| Work request |
Below is a listing; copy all of it exactly.
#### Provided data
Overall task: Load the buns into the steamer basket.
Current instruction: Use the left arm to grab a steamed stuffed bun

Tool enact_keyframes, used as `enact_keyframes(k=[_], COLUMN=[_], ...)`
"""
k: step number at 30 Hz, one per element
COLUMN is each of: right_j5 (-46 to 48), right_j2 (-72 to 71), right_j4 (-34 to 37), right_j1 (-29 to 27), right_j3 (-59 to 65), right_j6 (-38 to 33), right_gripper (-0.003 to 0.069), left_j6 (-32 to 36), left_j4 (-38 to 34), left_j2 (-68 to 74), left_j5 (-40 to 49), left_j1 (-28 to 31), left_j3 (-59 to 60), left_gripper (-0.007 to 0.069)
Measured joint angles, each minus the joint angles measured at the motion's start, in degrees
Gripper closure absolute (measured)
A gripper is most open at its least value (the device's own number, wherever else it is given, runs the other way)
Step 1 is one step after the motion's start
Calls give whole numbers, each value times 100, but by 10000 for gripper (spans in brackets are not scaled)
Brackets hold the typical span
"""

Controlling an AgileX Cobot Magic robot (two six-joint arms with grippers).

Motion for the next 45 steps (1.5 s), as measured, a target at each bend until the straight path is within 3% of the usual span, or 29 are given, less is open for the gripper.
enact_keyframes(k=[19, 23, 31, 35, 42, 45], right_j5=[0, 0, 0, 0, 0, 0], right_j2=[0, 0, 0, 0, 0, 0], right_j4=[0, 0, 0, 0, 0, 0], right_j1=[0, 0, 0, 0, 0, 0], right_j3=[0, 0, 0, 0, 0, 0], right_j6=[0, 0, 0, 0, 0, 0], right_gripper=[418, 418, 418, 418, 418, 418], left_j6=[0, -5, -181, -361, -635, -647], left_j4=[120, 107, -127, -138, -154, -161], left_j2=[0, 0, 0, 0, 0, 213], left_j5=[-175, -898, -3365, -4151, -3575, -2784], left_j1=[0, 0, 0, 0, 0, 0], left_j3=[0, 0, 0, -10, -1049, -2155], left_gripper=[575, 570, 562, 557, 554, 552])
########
| Exercise solution |
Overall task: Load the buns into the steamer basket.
Current instruction: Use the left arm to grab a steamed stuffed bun

Tool enact_keyframes, used as `enact_keyframes(k=[_], COLUMN=[_], ...)`
"""
k: step number at 30 Hz, one per element
COLUMN is each of: right_j5 (-46 to 48), right_j2 (-72 to 71), right_j4 (-34 to 37), right_j1 (-29 to 27), right_j3 (-59 to 65), right_j6 (-38 to 33), right_gripper (-0.003 to 0.069), left_j6 (-32 to 36), left_j4 (-38 to 34), left_j2 (-68 to 74), left_j5 (-40 to 49), left_j1 (-28 to 31), left_j3 (-59 to 60), left_gripper (-0.007 to 0.069)
Measured joint angles, each minus the joint angles measured at the motion's start, in degrees
Gripper closure absolute (measured)
A gripper is most open at its least value (the device's own number, wherever else it is given, runs the other way)
Step 1 is one step after the motion's start
Calls give whole numbers, each value times 100, but by 10000 for gripper (spans in brackets are not scaled)
Brackets hold the typical span
"""

Controlling an AgileX Cobot Magic robot (two six-joint arms with grippers).

Motion for the next 45 steps (1.5 s), as measured, a target at each bend until the straight path is within 3% of the usual span, or 29 are given, less is open for the gripper.
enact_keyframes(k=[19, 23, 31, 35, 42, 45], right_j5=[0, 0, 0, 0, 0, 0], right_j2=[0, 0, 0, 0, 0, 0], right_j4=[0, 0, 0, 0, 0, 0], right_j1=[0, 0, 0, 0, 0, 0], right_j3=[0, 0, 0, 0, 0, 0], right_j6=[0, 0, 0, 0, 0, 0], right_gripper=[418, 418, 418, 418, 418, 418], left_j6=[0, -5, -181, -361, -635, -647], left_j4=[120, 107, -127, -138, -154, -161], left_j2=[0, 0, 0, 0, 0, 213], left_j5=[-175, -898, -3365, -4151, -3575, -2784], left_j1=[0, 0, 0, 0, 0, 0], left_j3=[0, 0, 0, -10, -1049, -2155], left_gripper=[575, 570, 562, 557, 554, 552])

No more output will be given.